Though a life of lonely, ill-
paid toil would have been better for Edith than marriage to Gus, he
was missing the one golden opportunity of his life, when he thought of
Edith Allen in other character than his wife. God uses instruments,
and she alone could give him a chance of being a man among men. In his
meditated baseness toward her, he aimed a fatal blow at his own life.
And this is ever true of sins against the human brotherhood. The
recoil of a blow struck at another's interests has often the
retributive wrath of heaven in it, and the selfish soul that would
destroy a fellow-creature for its own pleasure is itself destroyed.

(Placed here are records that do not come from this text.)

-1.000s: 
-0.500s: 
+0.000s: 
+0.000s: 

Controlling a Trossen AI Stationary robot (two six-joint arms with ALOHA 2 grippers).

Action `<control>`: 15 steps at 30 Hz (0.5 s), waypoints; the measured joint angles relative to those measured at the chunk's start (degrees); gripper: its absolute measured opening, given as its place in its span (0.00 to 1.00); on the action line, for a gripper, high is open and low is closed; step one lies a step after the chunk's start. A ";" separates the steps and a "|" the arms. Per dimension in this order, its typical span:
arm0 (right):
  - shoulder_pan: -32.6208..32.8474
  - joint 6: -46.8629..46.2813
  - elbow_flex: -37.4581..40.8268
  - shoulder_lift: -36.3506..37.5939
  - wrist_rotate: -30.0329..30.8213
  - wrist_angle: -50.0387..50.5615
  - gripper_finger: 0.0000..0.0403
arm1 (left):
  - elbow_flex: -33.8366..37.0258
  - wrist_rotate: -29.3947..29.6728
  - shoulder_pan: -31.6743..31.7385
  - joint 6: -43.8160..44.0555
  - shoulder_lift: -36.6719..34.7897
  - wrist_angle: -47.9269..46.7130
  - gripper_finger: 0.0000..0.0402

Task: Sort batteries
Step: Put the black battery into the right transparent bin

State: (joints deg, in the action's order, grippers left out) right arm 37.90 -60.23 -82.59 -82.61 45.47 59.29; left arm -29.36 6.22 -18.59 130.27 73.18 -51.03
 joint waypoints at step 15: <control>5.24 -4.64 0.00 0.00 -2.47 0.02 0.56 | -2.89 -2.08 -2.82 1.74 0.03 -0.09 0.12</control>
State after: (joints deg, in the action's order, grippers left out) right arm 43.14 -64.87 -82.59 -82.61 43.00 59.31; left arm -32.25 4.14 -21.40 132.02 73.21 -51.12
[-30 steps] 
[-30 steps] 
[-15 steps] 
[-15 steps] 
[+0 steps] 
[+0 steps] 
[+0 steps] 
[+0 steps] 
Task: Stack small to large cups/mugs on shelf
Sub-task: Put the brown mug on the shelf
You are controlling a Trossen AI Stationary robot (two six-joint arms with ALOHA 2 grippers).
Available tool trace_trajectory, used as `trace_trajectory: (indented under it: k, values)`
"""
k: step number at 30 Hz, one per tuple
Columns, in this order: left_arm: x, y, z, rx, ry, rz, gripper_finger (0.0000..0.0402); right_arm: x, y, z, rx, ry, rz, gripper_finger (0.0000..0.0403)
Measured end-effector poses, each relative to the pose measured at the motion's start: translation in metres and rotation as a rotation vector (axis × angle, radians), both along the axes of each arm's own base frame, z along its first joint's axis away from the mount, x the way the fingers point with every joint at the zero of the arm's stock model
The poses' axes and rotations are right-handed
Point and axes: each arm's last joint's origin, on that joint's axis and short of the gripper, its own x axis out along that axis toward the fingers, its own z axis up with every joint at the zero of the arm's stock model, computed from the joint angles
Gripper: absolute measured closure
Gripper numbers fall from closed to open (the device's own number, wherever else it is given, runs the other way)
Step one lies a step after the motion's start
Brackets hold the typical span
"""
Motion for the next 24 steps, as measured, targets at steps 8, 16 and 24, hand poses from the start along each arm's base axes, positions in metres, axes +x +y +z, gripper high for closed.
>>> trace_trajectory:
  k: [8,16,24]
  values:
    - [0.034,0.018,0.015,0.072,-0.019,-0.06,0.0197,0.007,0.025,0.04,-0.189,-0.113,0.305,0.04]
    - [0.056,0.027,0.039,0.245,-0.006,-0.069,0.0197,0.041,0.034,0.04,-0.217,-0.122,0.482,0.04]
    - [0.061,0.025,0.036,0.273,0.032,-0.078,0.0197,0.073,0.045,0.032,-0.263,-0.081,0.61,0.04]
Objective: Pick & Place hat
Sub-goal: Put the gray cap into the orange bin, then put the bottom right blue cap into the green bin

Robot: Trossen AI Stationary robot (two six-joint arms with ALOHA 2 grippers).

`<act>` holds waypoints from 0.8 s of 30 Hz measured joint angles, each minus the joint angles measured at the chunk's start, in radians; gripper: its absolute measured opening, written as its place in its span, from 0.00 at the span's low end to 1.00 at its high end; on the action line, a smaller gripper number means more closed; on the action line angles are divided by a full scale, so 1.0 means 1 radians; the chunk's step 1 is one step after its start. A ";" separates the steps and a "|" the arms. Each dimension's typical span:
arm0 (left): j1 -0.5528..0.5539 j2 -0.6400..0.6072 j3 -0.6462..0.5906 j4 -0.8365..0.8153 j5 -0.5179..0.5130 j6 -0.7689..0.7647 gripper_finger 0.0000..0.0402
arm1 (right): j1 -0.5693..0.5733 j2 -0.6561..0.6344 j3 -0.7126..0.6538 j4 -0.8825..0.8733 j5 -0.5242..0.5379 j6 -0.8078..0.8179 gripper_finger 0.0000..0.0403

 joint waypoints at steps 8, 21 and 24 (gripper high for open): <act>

False pride, false education, helpless, unskilled hands, an untaught,
unbraced moral nature, made strong, resolute, beautiful Edith Allen so
weak, so untrue to herself, that she was ready to throw herself away
on so thin a shadow of a man as Gus Elliot. She might have known,
indeed she half feared, that wretchedness would follow such a union.
It is torment to a large strong-souled woman to despise utterly the
man to whom she is chained. She revolts at his weakness and
irresolution, and the probabilities are that she will sink into that
worst phase of feminine drudgery, the supporting of a husband, who,
though able, will not work, and that she will become that social
monster of whom it is said with a significant laugh:
"She is the man of the house.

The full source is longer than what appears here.